**Task requirements**.
Would you return, word for word, the lines of the data below from the line with "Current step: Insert" through the line with "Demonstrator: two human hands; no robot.", and no others?

◆ ◆ ◆ ◆ ◆

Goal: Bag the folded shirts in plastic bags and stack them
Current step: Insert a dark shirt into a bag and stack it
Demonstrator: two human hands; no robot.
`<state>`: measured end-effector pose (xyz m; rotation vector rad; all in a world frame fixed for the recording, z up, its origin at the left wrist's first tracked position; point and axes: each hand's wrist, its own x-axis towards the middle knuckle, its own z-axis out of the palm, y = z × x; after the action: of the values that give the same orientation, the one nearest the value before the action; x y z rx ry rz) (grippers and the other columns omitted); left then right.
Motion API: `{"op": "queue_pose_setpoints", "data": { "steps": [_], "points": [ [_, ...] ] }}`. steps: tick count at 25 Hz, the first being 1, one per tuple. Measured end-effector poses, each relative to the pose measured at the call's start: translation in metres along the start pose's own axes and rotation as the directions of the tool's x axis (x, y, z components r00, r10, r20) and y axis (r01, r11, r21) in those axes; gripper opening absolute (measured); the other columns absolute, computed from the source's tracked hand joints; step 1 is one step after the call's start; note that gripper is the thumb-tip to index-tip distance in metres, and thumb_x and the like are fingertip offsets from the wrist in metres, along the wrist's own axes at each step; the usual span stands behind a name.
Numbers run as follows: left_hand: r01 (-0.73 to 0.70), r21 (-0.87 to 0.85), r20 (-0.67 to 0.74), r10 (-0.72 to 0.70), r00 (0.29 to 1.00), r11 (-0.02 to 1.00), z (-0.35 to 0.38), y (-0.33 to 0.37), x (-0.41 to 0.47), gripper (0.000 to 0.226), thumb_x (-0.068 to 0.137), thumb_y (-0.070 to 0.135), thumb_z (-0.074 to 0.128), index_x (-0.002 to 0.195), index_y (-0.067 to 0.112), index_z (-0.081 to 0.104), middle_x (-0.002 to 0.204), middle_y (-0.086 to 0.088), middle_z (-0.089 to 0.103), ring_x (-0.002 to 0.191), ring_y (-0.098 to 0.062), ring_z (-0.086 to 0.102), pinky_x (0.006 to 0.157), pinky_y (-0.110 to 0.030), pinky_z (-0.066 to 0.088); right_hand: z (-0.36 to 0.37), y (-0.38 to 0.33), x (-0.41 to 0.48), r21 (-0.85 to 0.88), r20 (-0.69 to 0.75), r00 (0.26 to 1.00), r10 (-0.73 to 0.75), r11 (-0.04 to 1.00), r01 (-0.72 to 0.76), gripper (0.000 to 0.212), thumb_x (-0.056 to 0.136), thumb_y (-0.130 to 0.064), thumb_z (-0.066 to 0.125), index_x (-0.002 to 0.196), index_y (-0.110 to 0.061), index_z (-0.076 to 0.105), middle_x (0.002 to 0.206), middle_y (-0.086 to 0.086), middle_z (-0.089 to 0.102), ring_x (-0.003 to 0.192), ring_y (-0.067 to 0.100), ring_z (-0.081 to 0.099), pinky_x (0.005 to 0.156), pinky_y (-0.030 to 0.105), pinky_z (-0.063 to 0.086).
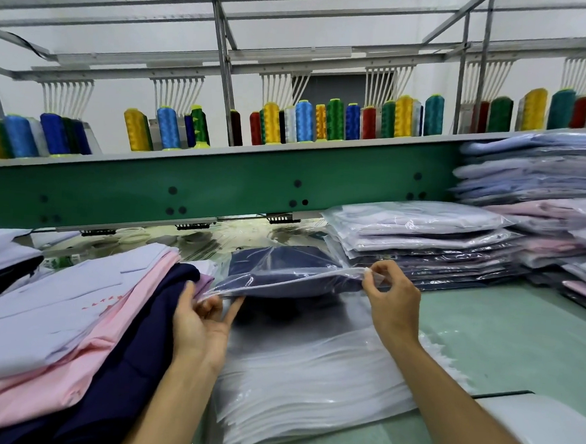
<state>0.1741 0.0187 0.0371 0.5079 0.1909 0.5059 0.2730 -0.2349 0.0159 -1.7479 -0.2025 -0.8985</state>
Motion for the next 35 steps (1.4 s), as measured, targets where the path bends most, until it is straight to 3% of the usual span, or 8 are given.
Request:
{"op": "queue_pose_setpoints", "data": {
  "steps": [5,13,17,20,24,28,32,35],
  "points": [
    [0.146,0.144,-0.014,-0.145,0.989,0.979,0.028,-0.027,-0.013,0.061,0.077,0.048,0.078,0.125,0.014,0.062,0.116,-0.013,0.063,0.113,-0.031,0.059,0.096,-0.061,0.050,0.009,-0.011,-0.009,-0.081,0.044,0.989,-0.141,0.986,0.144,0.014,0.090,-0.012,0.068,0.086,-0.021,0.058,0.079,-0.001,0.059,0.069,0.012,0.057,0.062,0.010,0.041],
    [0.145,0.398,-0.374,0.016,0.927,0.906,0.081,-0.071,0.014,0.057,0.083,0.003,0.060,0.135,0.013,0.040,0.122,-0.017,0.059,0.099,-0.040,0.063,0.079,-0.062,0.057,0.012,-0.021,-0.019,0.083,0.396,0.905,-0.157,0.987,0.135,0.013,0.085,-0.029,0.052,0.076,-0.021,0.046,0.073,-0.003,0.052,0.070,0.015,0.048,0.061,0.028,0.041],
    [-0.118,0.728,-0.154,0.330,0.931,0.676,0.079,-0.057,0.029,0.044,0.085,0.004,0.055,0.127,0.020,0.053,0.108,-0.009,0.068,0.085,-0.027,0.063,0.083,-0.038,0.054,0.021,-0.028,-0.024,0.130,0.518,0.847,-0.123,0.989,0.064,0.016,0.086,-0.037,0.056,0.076,-0.025,0.053,0.070,-0.007,0.058,0.068,0.013,0.053,0.063,0.037,0.047],
    [-0.220,0.800,-0.018,0.389,0.921,0.558,0.095,-0.036,0.036,0.032,0.086,0.004,0.052,0.110,0.024,0.061,0.084,0.003,0.067,0.064,-0.014,0.056,0.053,-0.025,0.041,0.031,-0.029,-0.014,0.075,0.388,0.921,0.014,0.996,-0.046,0.009,0.090,-0.027,0.060,0.082,-0.026,0.059,0.079,-0.005,0.062,0.079,0.019,0.059,0.073,0.044,0.052],
    [-0.307,0.833,0.106,0.412,0.905,0.461,0.133,0.002,0.041,0.024,0.080,0.004,0.049,0.087,0.022,0.062,0.067,0.005,0.057,0.057,-0.016,0.047,0.052,-0.028,0.037,0.051,-0.036,0.018,-0.050,0.407,0.889,0.208,0.977,-0.205,0.004,0.095,-0.026,0.059,0.095,-0.022,0.062,0.101,0.001,0.063,0.098,0.022,0.060,0.092,0.046,0.051],
    [-0.428,0.798,0.285,0.360,0.888,0.424,0.171,0.042,0.039,0.023,0.064,-0.004,0.047,0.061,0.019,0.045,0.049,0.009,0.043,0.053,-0.015,0.039,0.049,-0.028,0.032,0.066,-0.051,0.060,-0.049,0.565,0.746,0.353,0.916,-0.397,0.028,0.098,-0.043,0.052,0.102,-0.019,0.066,0.109,0.004,0.071,0.097,0.019,0.067,0.087,0.043,0.056],
    [-0.572,0.742,0.481,0.318,0.817,0.350,0.203,0.084,0.036,0.021,0.047,0.001,0.045,0.060,0.013,0.035,0.040,0.012,0.033,0.042,-0.008,0.030,0.041,-0.019,0.029,0.069,-0.048,0.089,0.041,0.823,0.424,0.378,0.705,-0.708,0.066,0.082,-0.077,0.058,0.122,-0.026,0.069,0.122,0.009,0.071,0.109,0.023,0.069,0.096,0.037,0.054],
    [-0.642,0.692,0.577,0.280,0.767,0.332,0.220,0.103,0.037,0.025,0.043,0.002,0.042,0.057,0.016,0.027,0.042,0.012,0.027,0.041,-0.005,0.023,0.038,-0.017,0.024,0.072,-0.044,0.100,0.084,0.892,0.343,0.296,0.635,-0.768,0.066,0.078,-0.070,0.070,0.119,-0.019,0.073,0.120,0.012,0.072,0.111,0.028,0.069,0.099,0.038,0.052]
  ]
}}
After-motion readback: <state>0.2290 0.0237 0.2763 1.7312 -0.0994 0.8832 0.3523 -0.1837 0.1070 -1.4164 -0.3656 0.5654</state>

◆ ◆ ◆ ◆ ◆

**Your solution**.
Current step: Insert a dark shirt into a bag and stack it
Demonstrator: two human hands; no robot.

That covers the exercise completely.